Preservation-Society , February 29, 2016

AA craftsmen

Image from the 2008 City of Charleston Preservation Plan

The Thomas Mayhem Pinckney Alliance is dedicated to recognizing and promoting significant sites and places in Charleston related to African American history. As Black History Month comes to a close, it is an apt time to highlight the considerable influence African and African American labor has had on the city, specifically its built environment. While the preservation movement’s policies and outcomes contributed to the current state of the Peninsula’s celebrated urban fabric, the skilled hands of predominantly black artisans were integral to the original creation of that fabric, the preservation movement itself, and the resultant building stock.

Charleston’s antebellum economy was heavily dependent upon slave labor, and because it was a major hub in the transatlantic slave trade, the city’s black population outnumbered whites for most of the 18th and 19th centuries.[1] Most enslaved people were involved in rural agriculture, but there was a prominent minority of urban slaves who worked in industry and skilled trades like carpentry, masonry, and ironwork. In addition, 82% of the freedmen population of the city was employed in skilled crafts by the mid-19th century.[2]Although professional architects, master builders, and “gentleman-amateurs” were primarily responsible for designing Charleston, societal strictures made it so that the sizable population of free black laborers and slaves were the ones who actually built it.[3]

The tradition of black Charlestonians performing skilled crafts, including the building trades, continued after Emancipation. By 1870, skilled tradesmen constituted 26% of the black male workforce and were the most highly skilled cohort in the city compared to artisans who were native whites or recent immigrants.[4] What’s more, by 1880, four of the ten occupations that skilled black workers filled were related to the building arts; i.e., carpenter, brick mason, blacksmith, and painter.[5]

city directory

Charleston, SC 1877 City Directory.
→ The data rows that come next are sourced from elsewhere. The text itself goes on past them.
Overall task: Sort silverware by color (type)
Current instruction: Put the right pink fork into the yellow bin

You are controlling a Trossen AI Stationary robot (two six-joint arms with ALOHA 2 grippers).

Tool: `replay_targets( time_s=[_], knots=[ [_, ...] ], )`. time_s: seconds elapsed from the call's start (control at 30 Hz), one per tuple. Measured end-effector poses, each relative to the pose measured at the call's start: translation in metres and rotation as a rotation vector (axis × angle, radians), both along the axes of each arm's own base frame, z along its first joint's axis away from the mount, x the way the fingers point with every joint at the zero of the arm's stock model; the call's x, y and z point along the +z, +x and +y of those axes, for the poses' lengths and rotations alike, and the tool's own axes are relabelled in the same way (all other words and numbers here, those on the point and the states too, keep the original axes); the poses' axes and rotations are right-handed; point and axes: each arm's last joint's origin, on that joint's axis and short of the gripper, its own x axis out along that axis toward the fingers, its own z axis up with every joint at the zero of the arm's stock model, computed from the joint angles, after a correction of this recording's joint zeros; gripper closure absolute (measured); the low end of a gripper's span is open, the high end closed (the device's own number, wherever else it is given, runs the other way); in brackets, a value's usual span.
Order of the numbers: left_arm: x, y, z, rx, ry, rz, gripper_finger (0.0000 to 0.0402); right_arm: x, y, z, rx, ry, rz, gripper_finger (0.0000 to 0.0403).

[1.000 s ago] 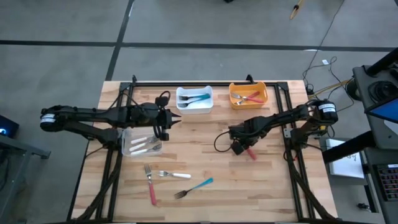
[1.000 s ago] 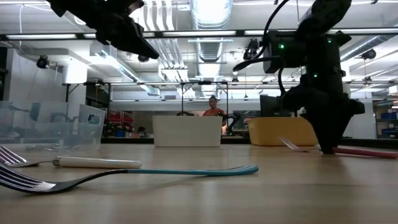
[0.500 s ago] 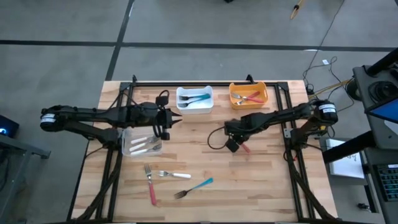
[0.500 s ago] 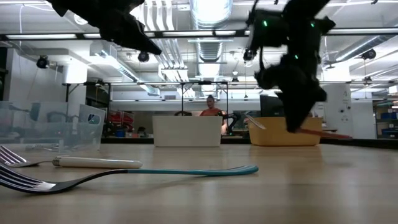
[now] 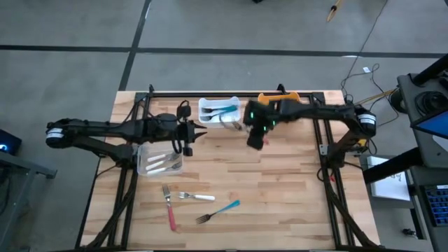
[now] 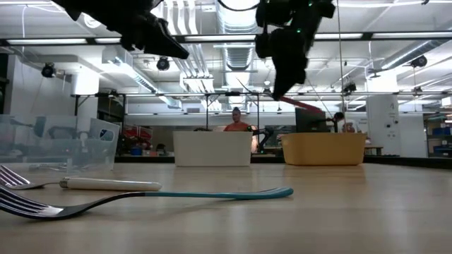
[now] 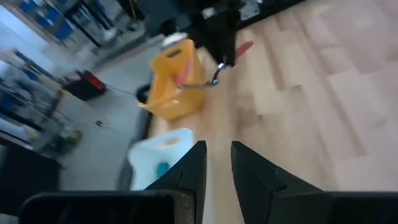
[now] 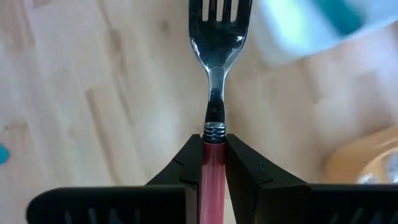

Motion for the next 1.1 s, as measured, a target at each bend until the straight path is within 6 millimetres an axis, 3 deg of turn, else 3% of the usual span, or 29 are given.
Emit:
replay_targets(
  time_s=[0.17,0.4,0.67,0.93,1.1],
  knots=[
    [0.004,-0.002,0.023,0.058,0.096,-0.014,0.0345,0.016,-0.003,-0.048,0.066,-0.084,-0.037,0.0370],
    [0.004,-0.016,0.066,0.247,0.102,-0.009,0.0345,0.021,-0.010,-0.093,0.223,-0.191,0.062,0.0370],
    [0.004,-0.031,0.095,0.387,0.090,-0.010,0.0345,0.013,-0.030,-0.119,0.551,-0.317,0.257,0.0370],
    [-0.002,-0.035,0.099,0.410,0.044,0.026,0.0345,0.013,-0.054,-0.142,0.486,-0.294,0.310,0.0370],
    [0.010,-0.034,0.104,0.333,0.205,-0.023,0.0345,0.012,-0.064,-0.151,0.422,-0.256,0.317,0.0370]
  ],
)
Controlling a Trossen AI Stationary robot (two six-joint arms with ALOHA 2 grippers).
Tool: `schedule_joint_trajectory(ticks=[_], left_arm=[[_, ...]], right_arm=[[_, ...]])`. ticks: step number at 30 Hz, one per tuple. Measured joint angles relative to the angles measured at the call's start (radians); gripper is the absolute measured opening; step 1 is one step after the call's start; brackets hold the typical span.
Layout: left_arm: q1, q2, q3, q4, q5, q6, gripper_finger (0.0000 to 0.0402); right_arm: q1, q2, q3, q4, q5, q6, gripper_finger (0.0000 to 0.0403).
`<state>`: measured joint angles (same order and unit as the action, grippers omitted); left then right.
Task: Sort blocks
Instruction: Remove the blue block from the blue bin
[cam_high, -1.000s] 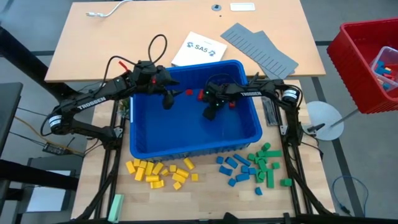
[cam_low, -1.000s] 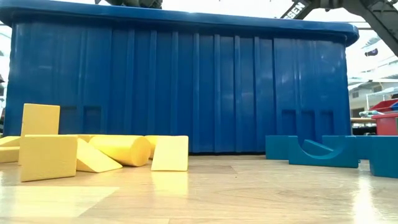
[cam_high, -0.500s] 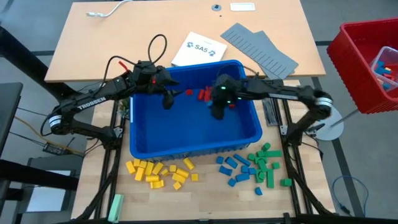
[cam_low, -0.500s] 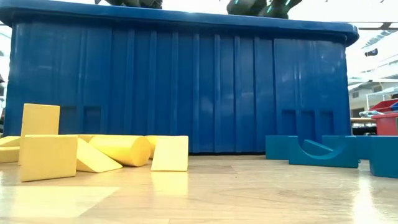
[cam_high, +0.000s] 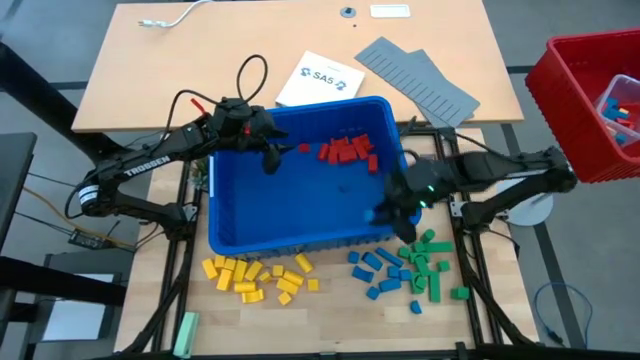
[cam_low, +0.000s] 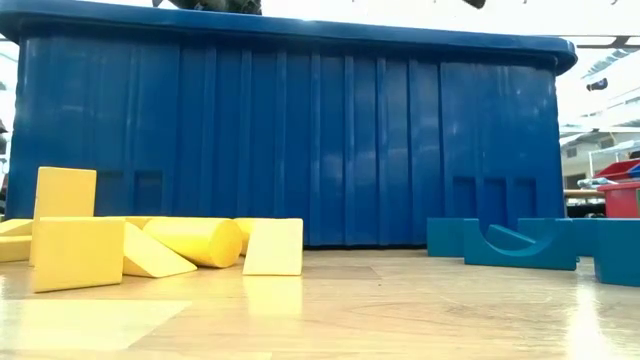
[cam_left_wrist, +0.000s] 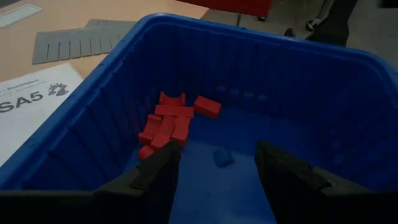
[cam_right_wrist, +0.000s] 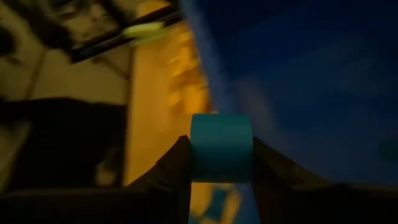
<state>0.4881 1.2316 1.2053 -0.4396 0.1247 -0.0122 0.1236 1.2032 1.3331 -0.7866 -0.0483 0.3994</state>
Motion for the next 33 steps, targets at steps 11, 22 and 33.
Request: schedule_joint_trajectory(ticks=[11, 22, 33], left_arm=[[0.000, 0.000, 0.000, 0.044, -0.004, -0.100, 0.0219], [0.000, 0.002, 0.000, 0.108, -0.004, -0.100, 0.0218], [0.000, 0.002, 0.000, 0.106, -0.004, -0.095, 0.0218]], right_arm=[[0.428, 0.022, -0.020, -0.226, 0.201, 0.405, 0.0117], [0.594, 0.091, -0.295, -0.210, 0.344, 0.694, 0.0118], [0.588, 0.128, -0.492, -0.022, 0.394, 0.729, 0.0120]])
The letter “c” denotes a person of color.

Blacks and whites worked alongside one another in skilled labor positions in both antebellum and postbellum years, and in the late-19th century especially, the two segments of the population competed for skilled employment.[6],[7] Regardless of this competition, however, African Americans remained important as artisans because stigma and lower wages made white workers reluctant to vie for positions blacks already occupied; therefore, African Americans were the predominant building tradesmen throughout the late-19th and early-20th centuries.[8]

By the time Thomas M. Pinckney would make a name for himself through his fine carpentry work restoring historic houses during the preservation movement, black male Charlestonians faced a paucity of employment opportunities aside from traditional crafts.[9] The progression of manufacturing technologies in the late-19th and early-20th centuries fundamentally changed the labor market by making many of the skilled jobs black workers traditionally occupied, such as cobblers and coopers, obsolete. The new technical occupations that supplanted traditional jobs also required more advanced training, which was unavailable to many African Americans because of discrimination and “exclusionist policies of white labor.”[10] The building trades remained viable employment options for black males.
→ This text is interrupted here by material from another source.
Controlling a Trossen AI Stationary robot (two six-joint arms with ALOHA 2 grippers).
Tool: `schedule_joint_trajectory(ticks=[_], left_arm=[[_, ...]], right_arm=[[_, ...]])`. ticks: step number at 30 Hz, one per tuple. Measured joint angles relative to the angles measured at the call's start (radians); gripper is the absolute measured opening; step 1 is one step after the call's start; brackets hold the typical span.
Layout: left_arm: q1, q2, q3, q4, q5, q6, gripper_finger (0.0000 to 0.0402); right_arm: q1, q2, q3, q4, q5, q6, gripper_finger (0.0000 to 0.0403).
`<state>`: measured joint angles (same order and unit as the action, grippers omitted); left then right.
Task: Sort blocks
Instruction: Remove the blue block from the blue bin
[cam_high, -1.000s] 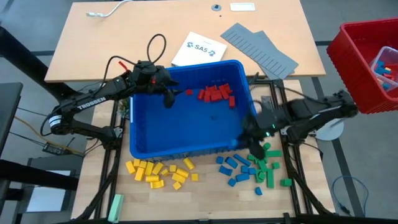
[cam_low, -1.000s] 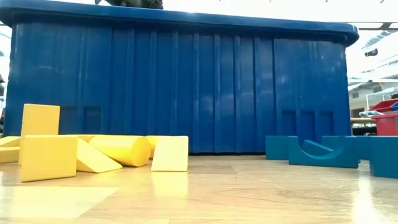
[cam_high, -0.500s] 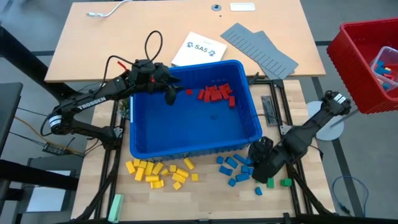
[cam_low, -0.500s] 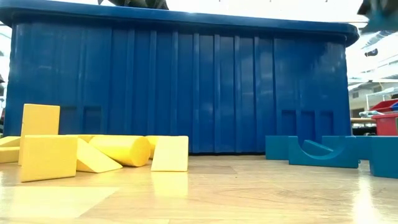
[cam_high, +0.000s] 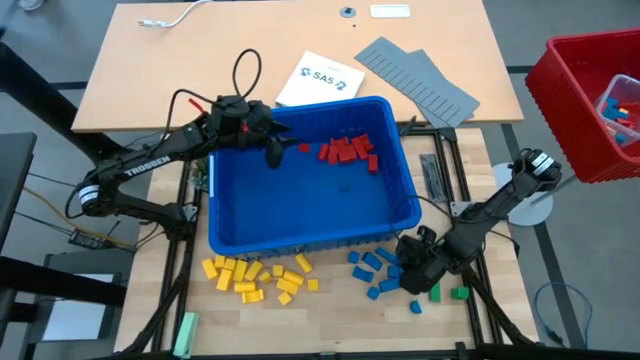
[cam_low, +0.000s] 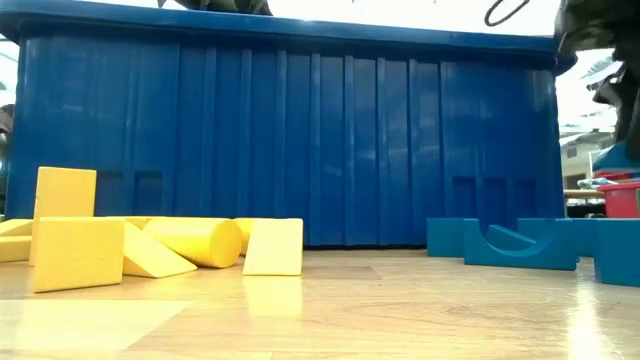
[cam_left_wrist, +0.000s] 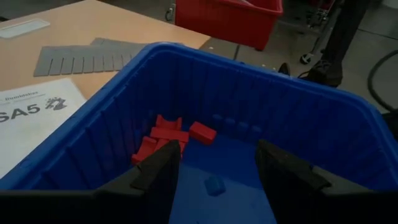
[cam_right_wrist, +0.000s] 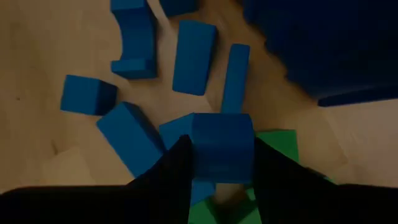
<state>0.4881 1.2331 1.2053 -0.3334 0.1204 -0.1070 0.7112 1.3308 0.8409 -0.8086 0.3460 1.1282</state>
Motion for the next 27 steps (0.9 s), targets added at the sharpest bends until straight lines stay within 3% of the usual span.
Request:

Today, recognition of craft traditions is alive in Charleston, and the Thomas Mayhem Pinckney Alliance continues to honor the role of African Americans in preserving the culture, vibrancy, and historical integrity of the city. Though the field of building arts is more diverse today with regard to gender and race than it was historically, the next time you are walking through the beautiful city streets, remember to look around you and think not only of the architects and master builders, but also of the oft-overlooked skill of black labor. Promoting and being cognizant of a more inclusive history of this remarkable place will be of immeasurable benefit to contemporary society and posterity.

 

By Tim Condo, Manager of Preservation Initiatives at the Preservation Society. 

 

[1] Bernard Powers, “The Black Craft Tradition in Charleston,” Lowcountry Digital History Initiative, Published May 2014 and accessed February 2016, http://ldhi.library.cofc.edu/exhibits/show/philip_simmons/black-craft-tradition-in-charl.

[2] Ibid.

[3] Maurie D. McInnis, The Politics of Taste in Antebellum Charleston (Chapel Hill: University of North Carolina Press, 2005), p. 65. *This book is available at the Preservation Society’s Shop: stop by or call 843.722.4630 ext. 11

[4] Powers, “The Black Craft Tradition in Charleston.”

[5] Ibid.

[6] McInnis, The Politics of Taste in Antebellum Charleston.

[7] Powers, “The Black Craft Tradition in Charleston.”

[8] Ibid.

[9] Ibid.

[10] Ibid.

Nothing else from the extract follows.